Every line of the listing that contains the word "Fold" is to be copied out.

─── Data listing ───

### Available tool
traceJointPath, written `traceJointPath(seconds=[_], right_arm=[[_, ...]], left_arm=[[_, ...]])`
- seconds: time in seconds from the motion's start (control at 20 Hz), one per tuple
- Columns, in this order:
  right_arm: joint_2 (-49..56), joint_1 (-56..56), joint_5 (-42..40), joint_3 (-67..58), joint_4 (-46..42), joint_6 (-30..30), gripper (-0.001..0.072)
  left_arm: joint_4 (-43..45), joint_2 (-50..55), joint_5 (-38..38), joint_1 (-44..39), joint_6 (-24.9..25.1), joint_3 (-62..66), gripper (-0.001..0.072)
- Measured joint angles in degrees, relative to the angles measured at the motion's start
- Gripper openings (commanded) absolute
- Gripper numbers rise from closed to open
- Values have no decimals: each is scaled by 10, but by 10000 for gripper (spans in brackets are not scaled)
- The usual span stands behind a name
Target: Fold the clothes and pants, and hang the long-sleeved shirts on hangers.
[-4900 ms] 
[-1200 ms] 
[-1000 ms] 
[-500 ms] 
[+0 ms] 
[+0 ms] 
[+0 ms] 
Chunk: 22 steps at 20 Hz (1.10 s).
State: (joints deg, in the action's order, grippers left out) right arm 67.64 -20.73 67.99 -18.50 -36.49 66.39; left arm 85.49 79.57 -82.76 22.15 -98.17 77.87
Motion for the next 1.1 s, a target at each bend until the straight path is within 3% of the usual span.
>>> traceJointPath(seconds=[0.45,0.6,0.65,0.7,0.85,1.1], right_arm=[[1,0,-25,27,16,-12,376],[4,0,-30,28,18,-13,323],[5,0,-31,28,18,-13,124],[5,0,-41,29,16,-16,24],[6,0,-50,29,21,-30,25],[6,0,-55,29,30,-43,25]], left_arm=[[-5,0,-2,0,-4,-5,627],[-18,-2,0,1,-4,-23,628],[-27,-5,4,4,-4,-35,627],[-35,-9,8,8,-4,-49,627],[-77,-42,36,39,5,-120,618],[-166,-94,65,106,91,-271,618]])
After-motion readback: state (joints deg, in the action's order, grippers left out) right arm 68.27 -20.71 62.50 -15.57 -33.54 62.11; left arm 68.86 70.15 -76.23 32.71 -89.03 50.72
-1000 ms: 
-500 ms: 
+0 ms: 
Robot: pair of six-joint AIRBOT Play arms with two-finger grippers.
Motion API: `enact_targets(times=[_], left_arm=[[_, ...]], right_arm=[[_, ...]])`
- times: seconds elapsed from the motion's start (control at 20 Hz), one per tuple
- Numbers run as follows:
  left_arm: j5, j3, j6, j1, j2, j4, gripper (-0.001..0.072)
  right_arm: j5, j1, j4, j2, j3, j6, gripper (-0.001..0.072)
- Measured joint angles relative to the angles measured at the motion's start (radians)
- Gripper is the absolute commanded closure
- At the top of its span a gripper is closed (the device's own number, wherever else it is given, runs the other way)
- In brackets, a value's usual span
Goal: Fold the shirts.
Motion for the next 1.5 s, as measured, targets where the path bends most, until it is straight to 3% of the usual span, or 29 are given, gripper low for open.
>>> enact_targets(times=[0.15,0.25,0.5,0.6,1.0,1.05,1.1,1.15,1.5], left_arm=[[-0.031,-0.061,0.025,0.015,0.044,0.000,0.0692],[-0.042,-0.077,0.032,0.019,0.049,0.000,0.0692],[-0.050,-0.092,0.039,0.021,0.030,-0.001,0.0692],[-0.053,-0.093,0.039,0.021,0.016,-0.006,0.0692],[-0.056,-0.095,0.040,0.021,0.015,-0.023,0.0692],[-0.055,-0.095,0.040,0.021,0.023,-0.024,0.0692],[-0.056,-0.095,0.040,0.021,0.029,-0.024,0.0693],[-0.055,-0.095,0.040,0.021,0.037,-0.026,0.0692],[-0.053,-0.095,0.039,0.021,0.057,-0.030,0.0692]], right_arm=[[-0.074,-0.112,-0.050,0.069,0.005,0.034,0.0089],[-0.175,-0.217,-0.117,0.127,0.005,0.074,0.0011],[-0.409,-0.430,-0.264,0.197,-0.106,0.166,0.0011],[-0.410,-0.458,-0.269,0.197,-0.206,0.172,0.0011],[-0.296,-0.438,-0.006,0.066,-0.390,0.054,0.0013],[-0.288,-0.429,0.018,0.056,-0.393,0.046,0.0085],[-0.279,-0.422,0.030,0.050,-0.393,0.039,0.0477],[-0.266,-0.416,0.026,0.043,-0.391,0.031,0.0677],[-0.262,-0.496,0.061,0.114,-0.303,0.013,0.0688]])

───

Problem solution:
Target: Fold the clothes and pants, and hang the long-sleeved shirts on hangers.
Goal: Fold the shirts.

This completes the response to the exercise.